Des chiffres « effarants ». C’est ainsi que la Fédération romande des consommateurs (FRC) qualifie les résultats d’une enquête menée l’année passée et rendue publique mercredi. Elle a passé au crible 331 caisses de 30 magasins en Suisse romande, dont 20 à Genève.
Presque toutes présentaient des aliments sucrés (98% à Genève et 100% ailleurs). Cette offre est « majoritairement malsaine », juge la FRC, qui pointe une surabondance de produits ultratransformés.
Une offre adressée aux mineurs
La FRC déplore un marketing pensé pour attirer les plus jeunes. Quatre caisses sur cinq étaient garnies de produits destinés aux enfants.
Sur 2272 denrées analysées, 22% s’adressaient explicitement aux enfants. Or, les caisses des supermarchés sont propices aux achats impulsifs, car elles présentent de la nourriture directement consommable en petites portions, pour quelques francs seulement.
>> Les précisions dans Forum de Juliette Ivanez, responsable alimentation de la FRC :
Les sucreries sont omniprésentes aux caisses de supermarché: interview de Juliette Ivanez (vidéo) Une zone stratégique
Cela ne signifie pas pour autant qu’ils sont bon marché… La FRC déplore des prix plus élevés aux caisses que dans les rayons.

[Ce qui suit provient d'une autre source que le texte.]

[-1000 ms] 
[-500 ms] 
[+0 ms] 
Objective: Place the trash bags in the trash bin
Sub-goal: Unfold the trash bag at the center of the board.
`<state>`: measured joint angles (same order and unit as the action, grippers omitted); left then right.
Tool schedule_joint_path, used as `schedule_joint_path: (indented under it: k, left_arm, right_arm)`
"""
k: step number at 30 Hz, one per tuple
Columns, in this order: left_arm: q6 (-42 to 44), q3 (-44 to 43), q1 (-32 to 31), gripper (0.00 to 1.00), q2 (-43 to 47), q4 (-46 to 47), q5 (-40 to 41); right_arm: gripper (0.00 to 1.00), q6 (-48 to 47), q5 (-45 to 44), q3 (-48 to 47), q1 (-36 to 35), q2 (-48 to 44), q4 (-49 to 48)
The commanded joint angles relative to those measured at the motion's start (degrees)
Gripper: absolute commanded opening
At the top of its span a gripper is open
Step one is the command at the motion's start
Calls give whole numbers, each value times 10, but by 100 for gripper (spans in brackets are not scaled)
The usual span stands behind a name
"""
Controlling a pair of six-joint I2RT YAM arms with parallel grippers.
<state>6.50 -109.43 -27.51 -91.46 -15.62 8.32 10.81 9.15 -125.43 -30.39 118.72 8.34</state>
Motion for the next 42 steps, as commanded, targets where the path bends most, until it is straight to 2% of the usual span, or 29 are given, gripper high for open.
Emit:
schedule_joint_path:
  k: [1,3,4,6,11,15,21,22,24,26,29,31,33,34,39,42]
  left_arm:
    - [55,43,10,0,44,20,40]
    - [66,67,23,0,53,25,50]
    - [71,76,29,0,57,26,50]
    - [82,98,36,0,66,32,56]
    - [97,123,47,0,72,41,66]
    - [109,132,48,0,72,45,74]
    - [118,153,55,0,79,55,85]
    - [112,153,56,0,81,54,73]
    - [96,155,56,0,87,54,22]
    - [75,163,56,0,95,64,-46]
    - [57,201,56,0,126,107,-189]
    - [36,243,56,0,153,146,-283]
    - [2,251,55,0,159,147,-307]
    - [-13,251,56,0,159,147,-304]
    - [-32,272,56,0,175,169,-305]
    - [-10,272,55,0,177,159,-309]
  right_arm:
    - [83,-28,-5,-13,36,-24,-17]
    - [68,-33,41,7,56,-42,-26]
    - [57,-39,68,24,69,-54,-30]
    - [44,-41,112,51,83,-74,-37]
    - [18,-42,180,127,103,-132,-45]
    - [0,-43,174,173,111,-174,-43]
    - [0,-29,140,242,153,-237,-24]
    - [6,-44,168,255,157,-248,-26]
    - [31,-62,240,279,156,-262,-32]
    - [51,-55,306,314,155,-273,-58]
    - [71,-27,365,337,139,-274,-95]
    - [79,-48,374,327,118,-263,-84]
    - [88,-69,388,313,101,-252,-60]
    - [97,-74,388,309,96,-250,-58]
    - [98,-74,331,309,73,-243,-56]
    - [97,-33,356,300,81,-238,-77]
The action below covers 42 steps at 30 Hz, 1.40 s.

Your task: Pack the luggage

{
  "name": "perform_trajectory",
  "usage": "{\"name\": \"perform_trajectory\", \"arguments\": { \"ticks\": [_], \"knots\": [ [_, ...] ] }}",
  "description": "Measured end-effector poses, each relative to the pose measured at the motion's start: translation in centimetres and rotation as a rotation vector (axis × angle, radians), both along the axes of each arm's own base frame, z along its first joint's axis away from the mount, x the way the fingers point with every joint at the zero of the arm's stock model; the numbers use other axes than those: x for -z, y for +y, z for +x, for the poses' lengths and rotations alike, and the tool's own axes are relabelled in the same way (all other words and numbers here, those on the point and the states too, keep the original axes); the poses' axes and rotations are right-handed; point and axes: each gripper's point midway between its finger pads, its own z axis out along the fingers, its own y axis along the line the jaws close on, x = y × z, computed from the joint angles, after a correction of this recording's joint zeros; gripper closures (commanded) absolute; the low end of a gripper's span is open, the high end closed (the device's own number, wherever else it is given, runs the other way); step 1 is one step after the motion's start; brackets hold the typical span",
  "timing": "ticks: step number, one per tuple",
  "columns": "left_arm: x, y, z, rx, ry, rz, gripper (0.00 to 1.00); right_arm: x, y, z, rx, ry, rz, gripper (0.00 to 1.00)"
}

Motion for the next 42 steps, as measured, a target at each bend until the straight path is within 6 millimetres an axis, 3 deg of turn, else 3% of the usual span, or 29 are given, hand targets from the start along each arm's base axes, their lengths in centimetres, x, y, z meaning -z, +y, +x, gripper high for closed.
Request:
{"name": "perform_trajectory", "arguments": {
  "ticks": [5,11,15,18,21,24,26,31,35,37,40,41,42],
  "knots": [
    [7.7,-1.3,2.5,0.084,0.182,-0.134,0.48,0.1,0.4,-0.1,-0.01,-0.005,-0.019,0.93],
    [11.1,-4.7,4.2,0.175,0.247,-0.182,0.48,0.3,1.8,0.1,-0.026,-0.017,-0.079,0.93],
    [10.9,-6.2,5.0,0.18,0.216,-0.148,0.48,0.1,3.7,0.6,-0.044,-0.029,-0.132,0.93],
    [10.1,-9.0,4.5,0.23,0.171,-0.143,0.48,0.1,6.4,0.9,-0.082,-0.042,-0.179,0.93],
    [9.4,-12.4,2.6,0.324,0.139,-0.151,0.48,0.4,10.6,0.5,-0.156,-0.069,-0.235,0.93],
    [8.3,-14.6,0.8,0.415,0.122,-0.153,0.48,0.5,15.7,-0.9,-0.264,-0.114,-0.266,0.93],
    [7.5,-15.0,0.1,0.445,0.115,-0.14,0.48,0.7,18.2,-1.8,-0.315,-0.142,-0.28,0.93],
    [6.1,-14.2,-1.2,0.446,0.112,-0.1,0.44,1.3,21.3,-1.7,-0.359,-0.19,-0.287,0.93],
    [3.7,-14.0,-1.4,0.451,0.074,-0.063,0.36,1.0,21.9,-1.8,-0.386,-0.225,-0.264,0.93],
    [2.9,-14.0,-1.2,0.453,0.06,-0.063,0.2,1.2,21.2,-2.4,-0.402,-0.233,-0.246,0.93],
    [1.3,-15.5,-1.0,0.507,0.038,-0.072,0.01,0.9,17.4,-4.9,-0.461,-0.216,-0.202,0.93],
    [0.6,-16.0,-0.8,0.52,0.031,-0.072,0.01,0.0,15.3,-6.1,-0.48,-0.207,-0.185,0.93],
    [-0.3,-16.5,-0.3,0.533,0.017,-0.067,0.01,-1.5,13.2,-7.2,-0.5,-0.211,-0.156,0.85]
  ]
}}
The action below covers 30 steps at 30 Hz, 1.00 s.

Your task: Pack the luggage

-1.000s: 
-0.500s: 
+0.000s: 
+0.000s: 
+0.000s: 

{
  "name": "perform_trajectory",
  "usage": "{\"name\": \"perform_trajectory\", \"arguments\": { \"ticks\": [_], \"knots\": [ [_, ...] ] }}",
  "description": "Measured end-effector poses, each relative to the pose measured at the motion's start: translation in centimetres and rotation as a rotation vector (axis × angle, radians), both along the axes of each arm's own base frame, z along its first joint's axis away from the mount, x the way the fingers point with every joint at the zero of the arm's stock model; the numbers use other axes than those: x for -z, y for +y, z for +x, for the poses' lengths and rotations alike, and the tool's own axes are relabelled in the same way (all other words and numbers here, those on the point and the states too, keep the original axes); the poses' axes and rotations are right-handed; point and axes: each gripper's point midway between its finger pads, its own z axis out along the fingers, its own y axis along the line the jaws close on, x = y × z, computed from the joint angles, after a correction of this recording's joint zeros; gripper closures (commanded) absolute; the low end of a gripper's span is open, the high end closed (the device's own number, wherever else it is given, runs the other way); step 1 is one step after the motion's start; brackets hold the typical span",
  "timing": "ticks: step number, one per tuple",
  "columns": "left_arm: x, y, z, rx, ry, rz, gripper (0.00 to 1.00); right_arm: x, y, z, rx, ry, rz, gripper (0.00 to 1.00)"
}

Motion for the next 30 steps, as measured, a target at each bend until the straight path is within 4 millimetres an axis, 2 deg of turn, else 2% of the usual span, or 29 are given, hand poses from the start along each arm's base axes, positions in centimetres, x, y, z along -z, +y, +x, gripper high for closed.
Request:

Certaines barres chocolatées coûtent même plus du double à l’unité que celles proposées en lots dans le magasin.
Le secteur des caisses est très lucratif. Selon une étude allemande relayée dans l’enquête, cette zone représente 4,7% du chiffre d’affaires d’un supermarché pour seulement 1,1% de sa surface.
>> A lire également : Les boissons pour jeunes toujours aussi sucrées malgré les engagements des fabricants
Chercher des alternatives
La FRC réclame donc un encadrement au niveau fédéral qui mettrait toutes les enseignes du pays sur un pied d’égalité.
A noter qu’à Genève, le Grand Conseil a voté en 2023 un texte demandant le retrait des sucreries des caisses.
« De nombreux produits plus sains pourraient remplacer avantageusement les confiseries: noix, fruits secs non sucrés, compotes sans sucres ajoutés, eau ou boissons non sucrées », propose l’organisation. Des articles pratiques de saison pourraient également être mis en vente, ce qui, assure la FRC, ne nuirait pas à la rentabilité.
Contactés par la RTS, les cinq distributeurs visités pour cette enquête se disent ouverts à l’idée de vendre des produits plus équilibrés aux caisses. Migros, Coop, Denner, Aldi et Lidl déclarent en outre qu’ils proposent des alternatives plus saines dans ces points de passages névralgiques.